「うわぁっ!?」
「っと、ごめんっ!」

しょーもない事をゴチャゴチャ考えながら歩いてたら、誰かと正面衝突しちまった。

「いや、僕も急いでたから……って、あああーーーッ!!?」
「え、何?どっか怪我した?」
「そ、装置が……!!」

と、地面に跪いたままの白衣の男の視線を辿ると、そこには隙間から何本かケーブルの外れたティアラが一つ。

「これ……」
「囚人監視装置なんだよ。ヒューゴ様が持って来いっていうから、とりあえず可愛くてえげつないのと、硬くてえげつないのを三つずつ持って来たんだけど……」

壊れちゃった……とあまりに悲しげに呟くのがいたたまれなくて、その壊れたティアラを手に取った。

「……ふーん、なかなかすげーな、これ」
「だろ?付けた相手に電流を流す事ができるんだ。遠距離からの操作も可能で、しかも発信機付き!僕としては、もうちょっと機能を増やしたかったんだけどな……例えば、目からビームが出せたりとか、電流で頭皮マッサージとか視力回復とか」
「なーるほどな……こーゆう構造してたのか……っと。はい、直しといたから、ソレ」
「バカを天才に早変わりってのも面白そうだよねぇ……って、えっ!直った!?」

手に戻されたティアラをしげしげと眺め……たかと思うと、突然ガバァッと手を握られ、その光り輝くような視線に思わず一歩引いてしまう俺。

「す、スゴいじゃないか君っ!!僕じゃあんな短時間では直せないよ!あ、僕、レイノルズっていうんだけど、君、名前は?どこかの研究室にいたとか?」
「え、ちょ、とりあえず落ち着けレイノズル。傍から見たら男が男に熱烈なナンパをしてるようにしか見えねーから、まずは俺の手を放して一歩離れて深呼吸しろ」
「いや、僕レイノルズだし。っていうか君、女の子でしょ?」

というセリフを聞いた瞬間、俺の腕はほぼ反射的に、目の前のレイなんたらの顔をわし掴み。

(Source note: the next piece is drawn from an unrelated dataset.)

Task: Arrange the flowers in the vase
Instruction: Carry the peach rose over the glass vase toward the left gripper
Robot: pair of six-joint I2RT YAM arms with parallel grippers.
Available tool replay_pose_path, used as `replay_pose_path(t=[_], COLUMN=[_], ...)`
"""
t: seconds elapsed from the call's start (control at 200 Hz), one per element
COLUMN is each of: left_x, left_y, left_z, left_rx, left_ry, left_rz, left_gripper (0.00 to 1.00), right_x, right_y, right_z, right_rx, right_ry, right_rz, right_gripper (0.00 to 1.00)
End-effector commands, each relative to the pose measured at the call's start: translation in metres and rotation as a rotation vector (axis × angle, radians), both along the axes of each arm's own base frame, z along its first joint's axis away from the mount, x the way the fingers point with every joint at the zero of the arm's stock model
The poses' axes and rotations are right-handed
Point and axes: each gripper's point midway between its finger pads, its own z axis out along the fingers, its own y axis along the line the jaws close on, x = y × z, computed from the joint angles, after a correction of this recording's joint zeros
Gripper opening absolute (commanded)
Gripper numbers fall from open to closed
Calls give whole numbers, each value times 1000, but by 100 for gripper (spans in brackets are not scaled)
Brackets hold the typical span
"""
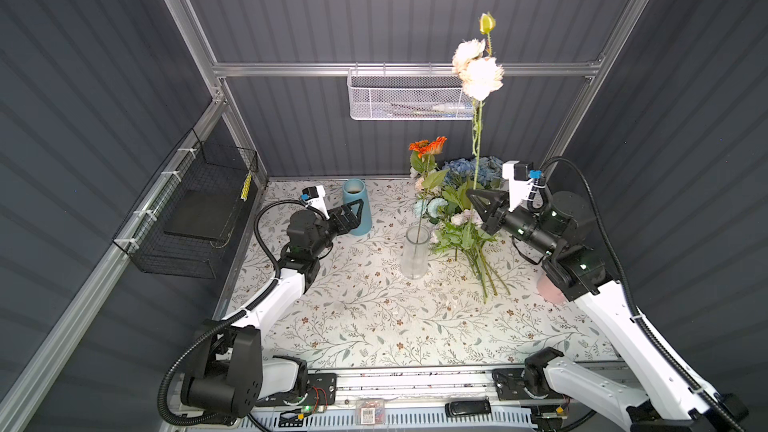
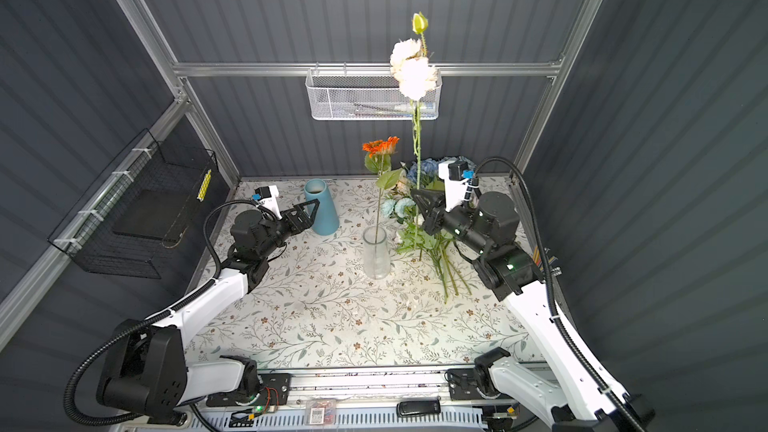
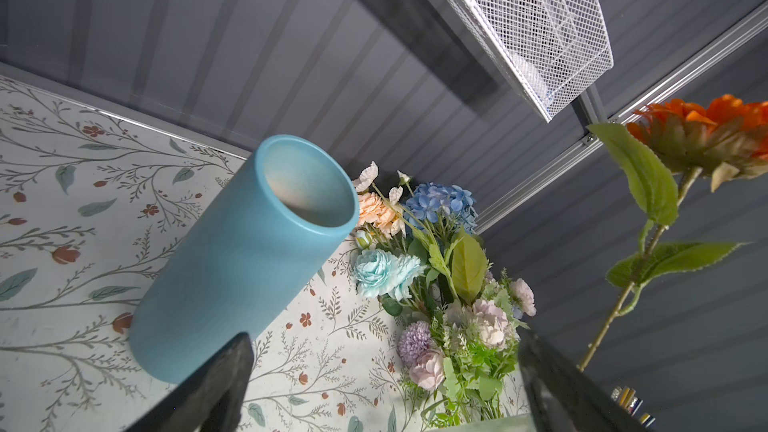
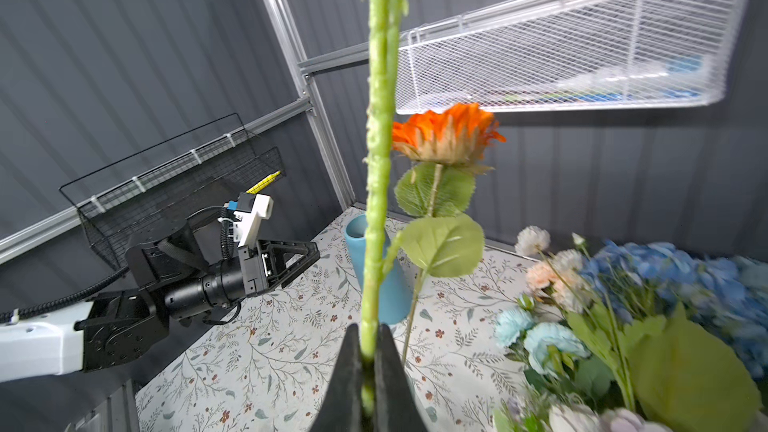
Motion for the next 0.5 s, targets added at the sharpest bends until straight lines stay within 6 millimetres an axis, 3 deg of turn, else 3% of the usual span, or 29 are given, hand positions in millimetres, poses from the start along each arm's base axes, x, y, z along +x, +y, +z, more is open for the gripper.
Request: replay_pose_path(t=[0.0, 0.06, 0.08, 0.25, 0.495], left_x=[-8, -10, -10, -14, -26], left_y=[-1, -1, -1, 0, -10], left_z=[17, 17, 17, 18, 22], left_rx=[-43, -39, -39, -25, 7], left_ry=[-39, -41, -42, -41, -82], left_rz=[-30, -35, -36, -37, -116], left_gripper=[99, 99, 99, 99, 99], right_x=[-5, -7, 1, 7, 14], right_y=[24, 34, 42, 78, 110], right_z=[35, 45, 38, 36, 12], right_rx=[12, 20, 9, -3, -12], right_ry=[-159, -202, -190, -273, -412], right_rz=[73, 97, 104, 157, 170], right_gripper=[0, 0, 0, 0, 0])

「えーっと……レイズノル君?脳天貫通するくらい耳の穴かっぽじってしっかりじっくり脳内のニューロンにまで染み渡るくらい聞いてもらおうか。俺は、男だ。分かる?」
「ひあ、らはらふぉふはへいふぉるふらっへ……(いや、だから僕はレイノルズだって……)」
「うっせー、レイレックス。日々性別を間違われる自分の女顔に傷心しまくるこの気持ち、お前にはわからんだろ」
「ぶはっ!……そ、そうなんだ……そりゃ悪かったね。って、僕の名前既に恐竜ちっくになってない?しかもだんだんと正解から離れてってるような……」

っと、こんなアホな会話に時間費やしてる場合じゃねぇんだった。

「俺もう行くわ。アンタもそれ、持ってかなきゃならないんだろ」
「あ、そうだった!ねえ君、暇があったら僕の研究室に来なよ。城の横にあるからさ」

と、またもや光り輝く視線ビームが!

「わかったわかった、空いてる時間があったらお邪魔するから。じゃあな、レイ太郎〜」
「だからレイノルズだって!そんなとっとこしてそうな名前は嫌だよーっ!」

後ろから何か細やかな訴えが聞こえてきた気もするが、とりあえずスルーして、街の東側へと走ってった。